Internal changes only

ai-edge-bot · copybara-github · commit 0bda69bdd819 · 2025-06-08T22:37:10.000-07:00
PiperOrigin-RevId: 743058543
diff --git a/ai_edge_torch/generative/layers/attention_utils.py b/ai_edge_torch/generative/layers/attention_utils.py
@@ -61,6 +61,7 @@ def build_causal_mask_cache(
     size: int,
     dtype: torch.dtype = torch.float32,
     device: torch.device = None,
+    mask_value: float = float('-inf'),
 ) -> torch.Tensor:
   """Build a cache for causal attention mask.
 
@@ -70,14 +71,16 @@ def build_causal_mask_cache(
         torch.float32.
       device (torch.device, optional): Output tensor's data type. Defaults to
         None in which case "cpu" is used.
+      mask_value (float, optional): The value to set the mask to. Defaults to
+        float('-inf').
 
   Returns:
       torch.Tensor: Causal attention mask.
   """
 
   if device is None:
     device = torch.device('cpu')
-  mask = torch.full((size, size), float('-inf'), dtype=dtype, device=device)
+  mask = torch.full((size, size), mask_value, dtype=dtype, device=device)

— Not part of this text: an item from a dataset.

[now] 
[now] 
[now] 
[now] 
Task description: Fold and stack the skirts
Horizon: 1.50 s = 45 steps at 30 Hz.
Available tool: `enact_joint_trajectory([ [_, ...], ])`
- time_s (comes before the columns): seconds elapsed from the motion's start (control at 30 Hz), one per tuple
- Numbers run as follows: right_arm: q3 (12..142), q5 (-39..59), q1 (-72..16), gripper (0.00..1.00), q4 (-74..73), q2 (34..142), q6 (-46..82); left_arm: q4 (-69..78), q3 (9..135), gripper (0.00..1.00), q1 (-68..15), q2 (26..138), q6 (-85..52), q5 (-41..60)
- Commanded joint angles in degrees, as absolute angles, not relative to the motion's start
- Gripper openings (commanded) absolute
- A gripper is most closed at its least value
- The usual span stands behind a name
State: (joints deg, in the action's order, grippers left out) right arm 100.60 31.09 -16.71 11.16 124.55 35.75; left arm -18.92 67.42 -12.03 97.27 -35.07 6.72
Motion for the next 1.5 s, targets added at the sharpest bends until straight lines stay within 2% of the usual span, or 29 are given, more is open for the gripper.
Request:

   return torch.triu(mask, diagonal=1).unsqueeze(0).unsqueeze(0)
 
 
@@ -86,6 +89,7 @@ def build_sliding_window_mask_cache(
     window_size: int,
     dtype: torch.dtype = torch.float32,
     device: torch.device = None,
+    mask_value: float = float('-inf'),
 ) -> torch.Tensor:
   """Build a cache for a sliding window mask.
 
@@ -96,18 +100,20 @@ def build_sliding_window_mask_cache(
         torch.float32.
       device (torch.device, optional): Output tensor's data type. Defaults to
         None in which case "cpu" is used.
+      mask_value (float, optional): The value to set the mask to. Defaults to
+        float('-inf').
 
   Returns:
       torch.Tensor: Causal attention mask.
   """
 
-  mask = build_causal_mask_cache(size, dtype, device)
+  mask = build_causal_mask_cache(size, dtype, device, mask_value)
   all_ones = torch.ones_like(mask)
   window_size = min(size, window_size)
   sliding_mask = torch.triu(all_ones, -1 * window_size + 1) * torch.tril(
       all_ones, window_size - 1
   )
-  return torch.where(sliding_mask == 1, mask, float('-inf'))
+  return torch.where(sliding_mask == 1, mask, mask_value)
 
 
 def relative_position_bucket(